Thursday, July 10, 2008
On the way I found a cool 'Viking' boat, ehhm...ship.
The rest of the day I spent on the shopping streets, but I had a wonderful lunch at the all-vegetarian little restaurant, the Cornucopia Wicklow Street. After all the overcooked vegetables during our excursion, it was a real wellcome change (I was the only vegetarian in our group).
Now that I have bought more than 10 kg of books I thought no more books anymore and therefore today I went to Trinity college, to see the book of Kells, a manuscript from around AD 800. A hefty price of 7 Euros for students for a small exhibition of a couple of medieval manuscripts but a beautifully made exhibtion, that I have to admit.
And this is all for Dublin because now I am sitting at the airport and thanks to free i-net (thanks to eircom) I wirte my last post of my trip to Ireland. From now on it will be all boring stuff again :)
And a last tribute to my favourite cider:
Tuesday, July 08, 2008
I spent the rest of the morning and the early afternoon in the National Museum of Dublin. Unfortunately you can't take photographs. Which is a sad thing, since it hosts wonderful artefacts. Here are just some appetizers:
the macehead from the passagetomb of Knowth:
the Tara brooch:
The shield from Lough Gur:
and many other splendid things, gold lunulae, decorated stones, high crosses, Egyptian artefacts, Cypriotic vases, and, and, and...
After a short break at the museum's café and nut-and-lentil roast I was energized enough to have a look at the Chhrist Church Cathedral; It was originally begun to be built in 1038 by King Sithric Silkenbeard, the Danish Viking King of Dublinthis. Howeer it was intensively remodelled and renovated, especially from the 16th century onwards and so hardly any original details remained. This is a view of the bell tower:
The stained windows in the Cathedral (Patrick is wearing pink :)) )
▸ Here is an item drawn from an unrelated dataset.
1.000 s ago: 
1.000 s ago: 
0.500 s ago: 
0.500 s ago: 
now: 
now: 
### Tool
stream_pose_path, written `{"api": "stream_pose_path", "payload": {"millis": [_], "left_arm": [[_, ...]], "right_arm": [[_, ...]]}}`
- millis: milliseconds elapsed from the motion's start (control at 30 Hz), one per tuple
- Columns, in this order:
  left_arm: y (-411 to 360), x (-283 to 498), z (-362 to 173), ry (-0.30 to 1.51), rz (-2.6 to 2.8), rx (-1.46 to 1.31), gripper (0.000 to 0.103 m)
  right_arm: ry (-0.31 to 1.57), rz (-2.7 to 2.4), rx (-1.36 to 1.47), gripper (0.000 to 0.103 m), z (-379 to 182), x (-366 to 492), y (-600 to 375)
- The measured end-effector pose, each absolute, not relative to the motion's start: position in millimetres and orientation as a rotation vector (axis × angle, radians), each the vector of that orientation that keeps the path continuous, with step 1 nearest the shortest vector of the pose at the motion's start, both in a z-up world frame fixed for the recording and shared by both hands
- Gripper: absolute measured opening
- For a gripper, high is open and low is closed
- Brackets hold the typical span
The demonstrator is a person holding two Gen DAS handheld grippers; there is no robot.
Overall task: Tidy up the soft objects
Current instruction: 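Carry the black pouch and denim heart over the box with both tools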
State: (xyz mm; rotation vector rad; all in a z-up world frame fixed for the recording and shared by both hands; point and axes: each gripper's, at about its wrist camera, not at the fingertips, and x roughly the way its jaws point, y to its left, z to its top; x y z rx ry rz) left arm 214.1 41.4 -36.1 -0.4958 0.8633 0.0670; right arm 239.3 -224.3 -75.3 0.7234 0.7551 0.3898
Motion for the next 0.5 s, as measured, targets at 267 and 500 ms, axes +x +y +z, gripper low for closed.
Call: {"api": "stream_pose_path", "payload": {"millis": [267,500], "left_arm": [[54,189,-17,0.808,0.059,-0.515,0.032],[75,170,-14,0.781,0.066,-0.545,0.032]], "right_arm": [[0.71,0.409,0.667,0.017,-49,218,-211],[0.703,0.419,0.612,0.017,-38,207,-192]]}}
The beautiful floor tiles:
And the 'Enterprise' in the crypt:
I finished the day with 'The Weir' at the Gate Theatre:
From their webpage (http://www.gate-theatre.ie/prog.html)
The Weir, by acclaimed playwright Conor McPherson, premiered at the Gate in 1998 to critical and successful acclaim. This atmospheric tour de force, set in present day rural Ireland, finds Valerie, on arriving at a small country bar, spellbound by an evening of ghostly stories from the local bachelors. Their tales, both funny and chilling, are a mesmerising mixture of rumour and local legend. However, much to their surprise, she has her own story to tell…
Monday, July 07, 2008
The high cross that belonged to the church is now situated in the former mill:
We then had a short drive to see the Monaincha monastery which was built on a small island. The lake was drained in the last century, so we could easily walk there. It became a famous pilgrimage site and it is still called the'holy island'. In the 10th century publication The Annals of the Four Masters it was described as the 31st Wonder of The World, though unfortunately it didn't say what the other wonders were.
We then went to the Cistercian Abbey Mount St. Joseph Abbey, which was founded in 1878. We had lunch there in the guest house and then a tour through the monastery and it's library:
This was the end of our WAC-6 post-congress tour and we returned safely to Dublin. So this is my last night on the UCD campus.
Sunday, July 06, 2008
We had lunch at the wonderful and recently opened 'An Fulacht Fia' which is the name of a prehistoric cooking place. If you ever happen to be in this area don't miss the oppotunity to have lunch or dinner at this stylish restaurant...their homebaked bread is heavenly and the view (the Atlantic) is fantastic, too.
And the best for last, a Portal Dolmen with 20 burials from 3800 to 3200 BC, called Poulnabrone.
Saturday, July 05, 2008
Next stop was the partially drained Lough Gur, a horseshoe-shaped lake with loads of archaeology around it. No wonder it is such a pretty area, I would have settled there, too. Although some people probably would complain because of all the wetland insects.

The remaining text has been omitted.